Soy uno más. Ahora diviso como se me acerca un extraño individuo que llevaba rato tendiendo su mano a todo el que se cruzaba en su camino ¿Es otro demente más? Súbitamente miro desde abajo hasta sus ojos y no sé cómo, pero me encuentro. No sé cómo, pero sé que me conoce desde siempre. No me habla porque no hay nada que decir, pues simplemente produce confianza. Le sigo, y juntos conseguimos salir de aquella gélida avenida. Entramos en otra vía que nada tiene que ver con la calle que conocía. Resulta inútil describirla porque ningún adjetivo podría representar aquella majestuosa paz… ¡Vaya! ¡Adjetivé! Veo más calles. Compruebo que ninguna tiene nombre porque allí no se necesita señalar diferencias. No existen distinciones, ni barrio obrero, ni zona pija. Ni tampoco se percibe la tentación de la autodestrucción a la que vulgarmente llamamos
pecado. Lo mejor de todo es que Él está conmigo, cara a cara. Mi yo en ÉL y su Yo en mí. Sé que en ese momento nada nos puede hacer tambalear.

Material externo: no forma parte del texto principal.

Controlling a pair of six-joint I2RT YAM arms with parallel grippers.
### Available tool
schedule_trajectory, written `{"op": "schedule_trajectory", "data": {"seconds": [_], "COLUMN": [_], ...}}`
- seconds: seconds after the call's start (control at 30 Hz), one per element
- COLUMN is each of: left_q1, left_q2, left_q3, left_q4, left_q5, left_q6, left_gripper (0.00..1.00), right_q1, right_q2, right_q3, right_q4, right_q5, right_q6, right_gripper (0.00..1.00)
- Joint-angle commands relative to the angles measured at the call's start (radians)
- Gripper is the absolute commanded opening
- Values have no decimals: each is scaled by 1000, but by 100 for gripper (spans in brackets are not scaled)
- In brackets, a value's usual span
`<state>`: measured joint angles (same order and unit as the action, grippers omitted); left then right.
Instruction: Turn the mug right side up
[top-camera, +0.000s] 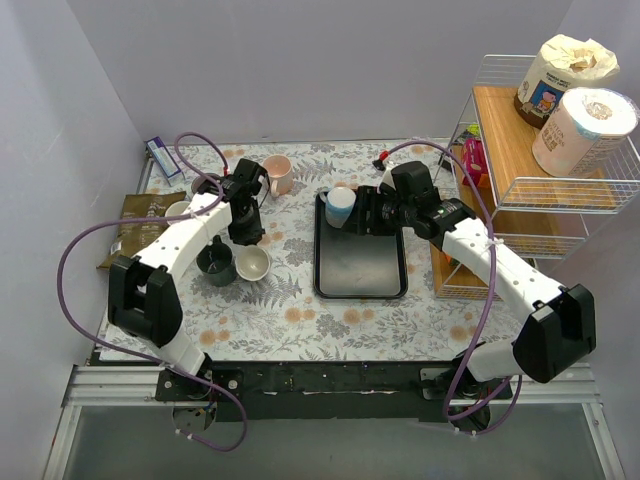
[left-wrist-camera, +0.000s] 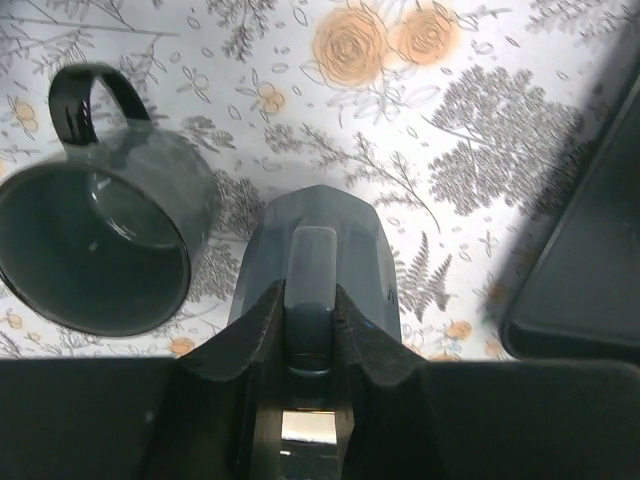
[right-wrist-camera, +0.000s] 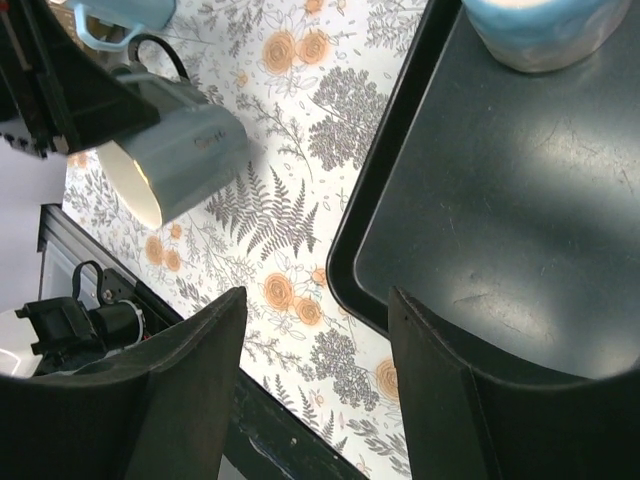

No sé que ha pasado, pero de repente me reconozco de nuevo en mi habitación frente a la ventana abierta que insolentemente deja pasar al frío de invierno, el lugar donde una caprichosa brisa acaba de esparcir todos mis escritos por el suelo. No sé bien cómo, pero todo lo acontecido aquella tarde fue más real aún que lo más auténtico. De algún modo que no consigo explicar sé que un día volveré al lugar donde las calles no tienen nombre. De momento, he vuelto a renovar mi confianza en un Dios que no es de arcilla ni susceptible de robo. El autor del amor podría ser su nombre. Es curioso, mi tristeza no se ha ido del todo, pero mi esperanza y confianza se han hinchado como gigantes de roca. Que curioso.